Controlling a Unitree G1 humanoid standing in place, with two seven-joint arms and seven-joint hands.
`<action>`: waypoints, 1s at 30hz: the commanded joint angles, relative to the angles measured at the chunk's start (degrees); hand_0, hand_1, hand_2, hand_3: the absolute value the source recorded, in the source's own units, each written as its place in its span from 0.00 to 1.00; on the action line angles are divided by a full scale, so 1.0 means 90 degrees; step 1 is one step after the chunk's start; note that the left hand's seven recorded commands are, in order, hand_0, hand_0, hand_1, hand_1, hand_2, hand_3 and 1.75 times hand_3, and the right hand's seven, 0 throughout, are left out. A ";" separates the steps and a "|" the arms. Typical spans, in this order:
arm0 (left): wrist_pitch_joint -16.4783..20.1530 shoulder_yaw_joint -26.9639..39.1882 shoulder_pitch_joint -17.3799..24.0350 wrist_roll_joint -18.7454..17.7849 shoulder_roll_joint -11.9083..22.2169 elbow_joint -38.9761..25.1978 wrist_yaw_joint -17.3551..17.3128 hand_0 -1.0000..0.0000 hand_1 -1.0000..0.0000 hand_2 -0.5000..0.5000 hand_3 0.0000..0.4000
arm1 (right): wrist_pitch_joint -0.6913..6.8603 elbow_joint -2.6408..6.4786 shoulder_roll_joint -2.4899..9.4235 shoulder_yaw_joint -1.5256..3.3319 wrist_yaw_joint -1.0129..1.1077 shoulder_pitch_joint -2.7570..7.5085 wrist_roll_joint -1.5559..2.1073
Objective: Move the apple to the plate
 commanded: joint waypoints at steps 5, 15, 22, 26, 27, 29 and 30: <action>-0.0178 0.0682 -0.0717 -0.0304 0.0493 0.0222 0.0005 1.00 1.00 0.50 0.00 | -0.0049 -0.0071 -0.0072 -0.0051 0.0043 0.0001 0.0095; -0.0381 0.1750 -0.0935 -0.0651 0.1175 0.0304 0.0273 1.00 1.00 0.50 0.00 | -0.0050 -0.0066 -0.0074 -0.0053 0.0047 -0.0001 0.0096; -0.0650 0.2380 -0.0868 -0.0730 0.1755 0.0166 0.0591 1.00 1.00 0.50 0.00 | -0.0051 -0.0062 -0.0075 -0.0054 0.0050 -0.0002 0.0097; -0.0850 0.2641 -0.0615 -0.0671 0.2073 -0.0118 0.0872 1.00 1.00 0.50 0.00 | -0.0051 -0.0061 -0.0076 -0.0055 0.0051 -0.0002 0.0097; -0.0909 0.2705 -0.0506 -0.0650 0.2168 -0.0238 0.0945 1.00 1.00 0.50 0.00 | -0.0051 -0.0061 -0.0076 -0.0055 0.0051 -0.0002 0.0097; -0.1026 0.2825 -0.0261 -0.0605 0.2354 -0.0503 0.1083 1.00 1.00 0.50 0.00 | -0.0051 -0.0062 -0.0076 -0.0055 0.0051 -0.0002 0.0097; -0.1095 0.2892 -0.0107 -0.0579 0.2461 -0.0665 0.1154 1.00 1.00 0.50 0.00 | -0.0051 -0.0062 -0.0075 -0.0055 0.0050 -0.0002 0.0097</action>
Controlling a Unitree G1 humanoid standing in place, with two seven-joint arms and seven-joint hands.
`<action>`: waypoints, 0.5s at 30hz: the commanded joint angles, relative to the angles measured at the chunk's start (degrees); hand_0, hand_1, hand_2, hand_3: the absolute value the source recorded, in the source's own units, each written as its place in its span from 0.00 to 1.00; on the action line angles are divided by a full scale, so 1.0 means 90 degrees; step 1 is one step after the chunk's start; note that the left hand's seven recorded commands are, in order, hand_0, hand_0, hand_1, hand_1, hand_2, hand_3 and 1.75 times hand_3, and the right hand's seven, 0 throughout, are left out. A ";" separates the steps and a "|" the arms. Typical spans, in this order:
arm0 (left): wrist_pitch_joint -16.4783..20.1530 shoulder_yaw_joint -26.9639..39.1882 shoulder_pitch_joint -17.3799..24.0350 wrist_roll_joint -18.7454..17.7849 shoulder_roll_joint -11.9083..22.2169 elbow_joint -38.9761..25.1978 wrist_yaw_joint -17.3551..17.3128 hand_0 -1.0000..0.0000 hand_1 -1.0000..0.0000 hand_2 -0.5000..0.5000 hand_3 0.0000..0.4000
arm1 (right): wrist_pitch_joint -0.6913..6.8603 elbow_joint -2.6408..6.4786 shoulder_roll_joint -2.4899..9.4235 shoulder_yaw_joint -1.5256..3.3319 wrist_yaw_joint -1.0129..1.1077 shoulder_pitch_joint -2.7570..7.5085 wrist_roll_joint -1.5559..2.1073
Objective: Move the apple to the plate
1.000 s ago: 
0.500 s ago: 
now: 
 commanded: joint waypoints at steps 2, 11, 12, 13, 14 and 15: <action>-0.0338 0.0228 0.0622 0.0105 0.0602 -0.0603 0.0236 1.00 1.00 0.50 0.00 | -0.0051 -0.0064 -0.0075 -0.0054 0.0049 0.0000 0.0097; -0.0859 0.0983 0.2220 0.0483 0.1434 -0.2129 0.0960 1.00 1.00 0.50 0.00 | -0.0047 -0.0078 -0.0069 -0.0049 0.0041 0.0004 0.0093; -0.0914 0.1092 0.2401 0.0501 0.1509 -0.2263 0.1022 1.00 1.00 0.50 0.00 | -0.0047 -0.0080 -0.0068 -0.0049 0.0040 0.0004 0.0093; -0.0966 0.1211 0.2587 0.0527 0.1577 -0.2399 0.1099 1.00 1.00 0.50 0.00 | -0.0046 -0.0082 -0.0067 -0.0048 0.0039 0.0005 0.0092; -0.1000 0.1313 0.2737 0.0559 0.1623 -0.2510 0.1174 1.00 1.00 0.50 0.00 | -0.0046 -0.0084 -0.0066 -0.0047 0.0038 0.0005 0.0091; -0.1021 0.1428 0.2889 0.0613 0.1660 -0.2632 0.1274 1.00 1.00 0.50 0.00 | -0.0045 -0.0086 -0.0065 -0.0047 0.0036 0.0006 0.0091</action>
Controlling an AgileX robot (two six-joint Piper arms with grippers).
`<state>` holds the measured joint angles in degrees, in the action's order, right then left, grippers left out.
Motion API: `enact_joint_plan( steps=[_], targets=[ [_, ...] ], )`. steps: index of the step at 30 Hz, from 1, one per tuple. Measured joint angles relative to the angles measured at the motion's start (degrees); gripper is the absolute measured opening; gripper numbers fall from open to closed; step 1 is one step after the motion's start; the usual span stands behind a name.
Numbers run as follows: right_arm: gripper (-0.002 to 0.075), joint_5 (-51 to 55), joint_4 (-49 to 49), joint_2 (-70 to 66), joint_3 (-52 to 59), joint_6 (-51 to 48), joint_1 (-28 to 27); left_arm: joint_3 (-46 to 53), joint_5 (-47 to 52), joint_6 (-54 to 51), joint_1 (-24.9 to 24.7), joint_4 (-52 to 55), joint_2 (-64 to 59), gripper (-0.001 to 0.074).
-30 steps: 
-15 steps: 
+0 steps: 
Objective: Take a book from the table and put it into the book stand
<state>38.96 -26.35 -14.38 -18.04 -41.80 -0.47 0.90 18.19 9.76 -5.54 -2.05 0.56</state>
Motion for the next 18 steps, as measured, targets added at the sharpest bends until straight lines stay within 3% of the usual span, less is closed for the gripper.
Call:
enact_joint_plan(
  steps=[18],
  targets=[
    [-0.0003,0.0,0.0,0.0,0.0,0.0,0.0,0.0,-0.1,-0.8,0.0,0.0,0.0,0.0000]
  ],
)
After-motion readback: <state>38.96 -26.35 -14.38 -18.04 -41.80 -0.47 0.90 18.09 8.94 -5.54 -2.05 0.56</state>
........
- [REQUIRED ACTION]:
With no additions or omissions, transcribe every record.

- [EXERCISE ANSWER]:
Controlling a Unitree G1 humanoid standing in place, with two seven-joint arms and seven-joint hands.
`<action>`: waypoints, 1s at 30hz: the commanded joint angles, relative to the angles measured at the chunk's start (degrees); hand_0, hand_1, hand_2, hand_3: the absolute value the source recorded, in the source's own units, each written as its place in its span from 0.00 to 1.00; on the action line angles are divided by a full scale, so 1.0 means 90 degrees; step 1 is one step after the chunk's start; note that the left hand's seven recorded commands are, in order, hand_0, hand_0, hand_1, hand_1, hand_2, hand_3 and 1.75 times hand_3, and the right hand's seven, 0 throughout, are left out. A ";" separates the steps and a "|" the arms. Typical spans, in this order:
arm0 (left): wrist_pitch_joint -16.4783..20.1530 shoulder_yaw_joint -26.9639..39.1882 shoulder_pitch_joint -17.3799..24.0350 wrist_roll_joint -18.7454..17.7849 shoulder_roll_joint -11.9083..22.2169 elbow_joint -38.9761..25.1978 wrist_yaw_joint -17.3551..17.3128 hand_0 -1.0000..0.0000 hand_1 -1.0000..0.0000 hand_2 -0.5000..0.5000 hand_3 0.0000..0.4000
arm1 (right): wrist_pitch_joint -0.6913..6.8603 elbow_joint -2.6408..6.4786 shoulder_roll_joint -2.4899..9.4235 shoulder_yaw_joint -1.5256..3.3319 wrist_yaw_joint -1.0129..1.1077 shoulder_pitch_joint -2.7570..7.5085 wrist_roll_joint -1.5559..2.1073
Objective: Move the apple to the plate
 commanded: joint waypoints at steps 5, 15, 22, 26, 27, 29 and 30: <action>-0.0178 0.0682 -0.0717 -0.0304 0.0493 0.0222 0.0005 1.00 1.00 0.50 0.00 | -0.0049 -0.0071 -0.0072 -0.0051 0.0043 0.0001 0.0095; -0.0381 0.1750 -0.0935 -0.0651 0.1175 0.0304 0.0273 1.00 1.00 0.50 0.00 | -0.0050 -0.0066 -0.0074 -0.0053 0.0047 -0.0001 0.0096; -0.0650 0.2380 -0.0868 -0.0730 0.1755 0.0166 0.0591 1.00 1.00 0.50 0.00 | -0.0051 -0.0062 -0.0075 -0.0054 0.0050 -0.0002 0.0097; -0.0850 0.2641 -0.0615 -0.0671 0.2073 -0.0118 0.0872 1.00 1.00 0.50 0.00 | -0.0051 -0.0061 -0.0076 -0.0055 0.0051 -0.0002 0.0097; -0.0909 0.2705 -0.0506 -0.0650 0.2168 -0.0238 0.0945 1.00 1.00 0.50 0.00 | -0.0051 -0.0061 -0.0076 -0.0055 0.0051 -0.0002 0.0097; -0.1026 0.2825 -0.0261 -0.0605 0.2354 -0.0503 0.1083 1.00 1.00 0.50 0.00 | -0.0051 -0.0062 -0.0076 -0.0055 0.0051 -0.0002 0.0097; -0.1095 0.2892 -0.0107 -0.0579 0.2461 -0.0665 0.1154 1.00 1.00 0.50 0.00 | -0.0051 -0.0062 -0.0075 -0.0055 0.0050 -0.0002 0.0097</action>
Controlling a Unitree G1 humanoid standing in place, with two seven-joint arms and seven-joint hands.
`<action>`: waypoints, 0.5s at 30hz: the commanded joint angles, relative to the angles measured at the chunk's start (degrees); hand_0, hand_1, hand_2, hand_3: the absolute value the source recorded, in the source's own units, each written as its place in its span from 0.00 to 1.00; on the action line angles are divided by a full scale, so 1.0 means 90 degrees; step 1 is one step after the chunk's start; note that the left hand's seven recorded commands are, in order, hand_0, hand_0, hand_1, hand_1, hand_2, hand_3 and 1.75 times hand_3, and the right hand's seven, 0 throughout, are left out. A ";" separates the steps and a "|" the arms. Typical spans, in this order:
arm0 (left): wrist_pitch_joint -16.4783..20.1530 shoulder_yaw_joint -26.9639..39.1882 shoulder_pitch_joint -17.3799..24.0350 wrist_roll_joint -18.7454..17.7849 shoulder_roll_joint -11.9083..22.2169 elbow_joint -38.9761..25.1978 wrist_yaw_joint -17.3551..17.3128 hand_0 -1.0000..0.0000 hand_1 -1.0000..0.0000 hand_2 -0.5000..0.5000 hand_3 0.0000..0.4000
arm1 (right): wrist_pitch_joint -0.6913..6.8603 elbow_joint -2.6408..6.4786 shoulder_roll_joint -2.4899..9.4235 shoulder_yaw_joint -1.5256..3.3319 wrist_yaw_joint -1.0129..1.1077 shoulder_pitch_joint -2.7570..7.5085 wrist_roll_joint -1.5559..2.1073
Objective: Move the apple to the plate
1.000 s ago: 
0.500 s ago: 
now: 
 commanded: joint waypoints at steps 2, 11, 12, 13, 14 and 15: <action>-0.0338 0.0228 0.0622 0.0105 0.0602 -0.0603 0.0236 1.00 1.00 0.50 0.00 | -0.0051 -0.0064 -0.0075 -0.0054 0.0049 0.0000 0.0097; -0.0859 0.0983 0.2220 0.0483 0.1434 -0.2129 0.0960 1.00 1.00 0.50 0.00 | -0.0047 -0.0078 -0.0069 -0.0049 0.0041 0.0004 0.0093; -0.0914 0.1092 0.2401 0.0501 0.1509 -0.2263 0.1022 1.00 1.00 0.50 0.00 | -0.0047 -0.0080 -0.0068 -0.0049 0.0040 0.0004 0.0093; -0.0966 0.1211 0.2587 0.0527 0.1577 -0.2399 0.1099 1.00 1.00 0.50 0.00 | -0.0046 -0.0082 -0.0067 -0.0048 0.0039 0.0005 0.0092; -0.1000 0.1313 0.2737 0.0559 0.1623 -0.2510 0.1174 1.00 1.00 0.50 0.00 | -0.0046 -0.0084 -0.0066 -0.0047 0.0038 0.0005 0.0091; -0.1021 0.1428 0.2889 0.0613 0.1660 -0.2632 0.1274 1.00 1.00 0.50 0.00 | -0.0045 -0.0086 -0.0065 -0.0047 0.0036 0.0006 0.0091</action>
Controlling an AgileX robot (two six-joint Piper arms with grippers).
`<state>` holds the measured joint angles in degrees, in the action's order, right then left, grippers left out.
Motion API: `enact_joint_plan( steps=[_], targets=[ [_, ...] ], )`. steps: index of the step at 30 Hz, from 1, one per tuple. Measured joint angles relative to the angles measured at the motion's start (degrees); gripper is the absolute measured opening; gripper numbers fall from open to closed; step 1 is one step after the motion's start; the usual span stands behind a name.
Numbers run as follows: right_arm: gripper (-0.002 to 0.075), joint_5 (-51 to 55), joint_4 (-49 to 49), joint_2 (-70 to 66), joint_3 (-52 to 59), joint_6 (-51 to 48), joint_1 (-28 to 27); left_arm: joint_3 (-46 to 53), joint_5 (-47 to 52), joint_6 (-54 to 51), joint_1 (-24.9 to 24.7), joint_4 (-52 to 55), joint_2 (-64 to 59), gripper (-0.001 to 0.074).
-30 steps: 
-15 steps: 
+0 steps: 
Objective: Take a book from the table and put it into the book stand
<state>38.96 -26.35 -14.38 -18.04 -41.80 -0.47 0.90 18.19 9.76 -5.54 -2.05 0.56</state>
Motion for the next 18 steps, as measured, targets added at the sharpest bends until straight lines stay within 3% of the usual span, less is closed for the gripper.
Call:
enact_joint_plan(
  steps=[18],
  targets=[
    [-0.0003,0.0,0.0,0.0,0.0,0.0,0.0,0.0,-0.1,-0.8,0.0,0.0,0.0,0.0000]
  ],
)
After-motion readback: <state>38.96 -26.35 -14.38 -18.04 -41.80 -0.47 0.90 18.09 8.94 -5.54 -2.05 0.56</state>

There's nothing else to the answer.